Marines are trained to see whatever confronts us in life as a hill that has to be taken, and that we cannot rest until it is taken. Like Winston Churchill, we subscribe to the dicta "never, never, never ever give in." And as Marines have proved time and again, we don't.

That's second nature to Marines, whether they are still in active service or have returned to civilian life. It is no accident that the majority of Leathernecks in or out of active service, are conservative in their politics in their philosophy, and in their life styles.

Liberals don't see obstacles as hills to be taken. They see them as pieces of real estate to be bought with taxpayers's money, or as symbols of multiculterism whose occupiers are entitled to respect for their sacred diversity. In that case, liberals either bypass the hill, or simply ignore it.

Marines' conservatism is an expression of the Corps' philosophy which more than any other reflects that of the courageous men who founded this nation. They achieved the impossible in taking on the mightiest military force on the face of the earth, and, against all odds, defeating it after years of losing battle after battle. They created a system that took 13 mostly countrified colonies and made of them into the world's wealthiest and most powerful nation on the face of the earth. And they did it all in a couple of hundred years.

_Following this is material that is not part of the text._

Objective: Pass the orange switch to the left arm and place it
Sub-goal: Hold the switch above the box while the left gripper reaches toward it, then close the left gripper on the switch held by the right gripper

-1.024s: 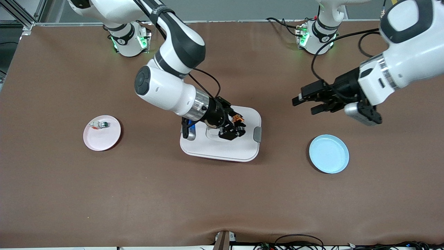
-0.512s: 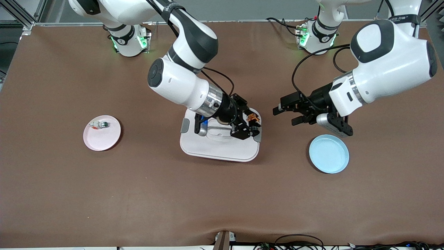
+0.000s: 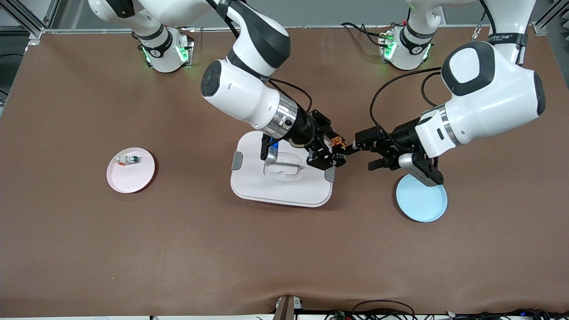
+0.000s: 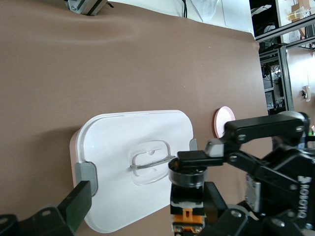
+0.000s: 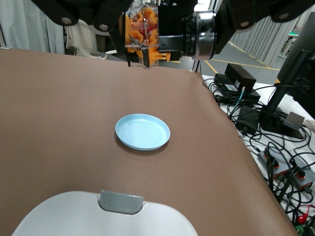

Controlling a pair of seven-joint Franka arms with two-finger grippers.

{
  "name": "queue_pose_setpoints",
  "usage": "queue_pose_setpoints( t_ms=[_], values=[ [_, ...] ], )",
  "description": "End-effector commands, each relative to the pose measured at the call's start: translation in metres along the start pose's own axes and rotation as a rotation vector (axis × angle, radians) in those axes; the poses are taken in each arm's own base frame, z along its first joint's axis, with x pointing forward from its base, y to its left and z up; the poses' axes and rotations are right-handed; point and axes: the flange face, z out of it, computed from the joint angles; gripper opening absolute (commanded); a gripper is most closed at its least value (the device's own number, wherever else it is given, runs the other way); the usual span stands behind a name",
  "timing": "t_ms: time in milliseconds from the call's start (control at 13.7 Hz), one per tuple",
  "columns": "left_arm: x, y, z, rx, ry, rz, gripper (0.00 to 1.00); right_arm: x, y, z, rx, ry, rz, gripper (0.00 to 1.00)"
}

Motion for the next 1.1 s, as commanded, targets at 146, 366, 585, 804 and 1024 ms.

The lives Marines live, and the many great things they achieve no matter what the odds, give the lie to the Swofferds of the world. The Marines of the Third and Fifth Divisions who lost 6,000 of their number on Iwo Jima during 30 days of some of the worst fighting in World War II yet never gave in until they took that piece of Hell are the genuine thing.

Swofferd is just another of those cardboard characters who come and go and are quickly forgotten, or, if remembered at all, only because of their contemptible activities.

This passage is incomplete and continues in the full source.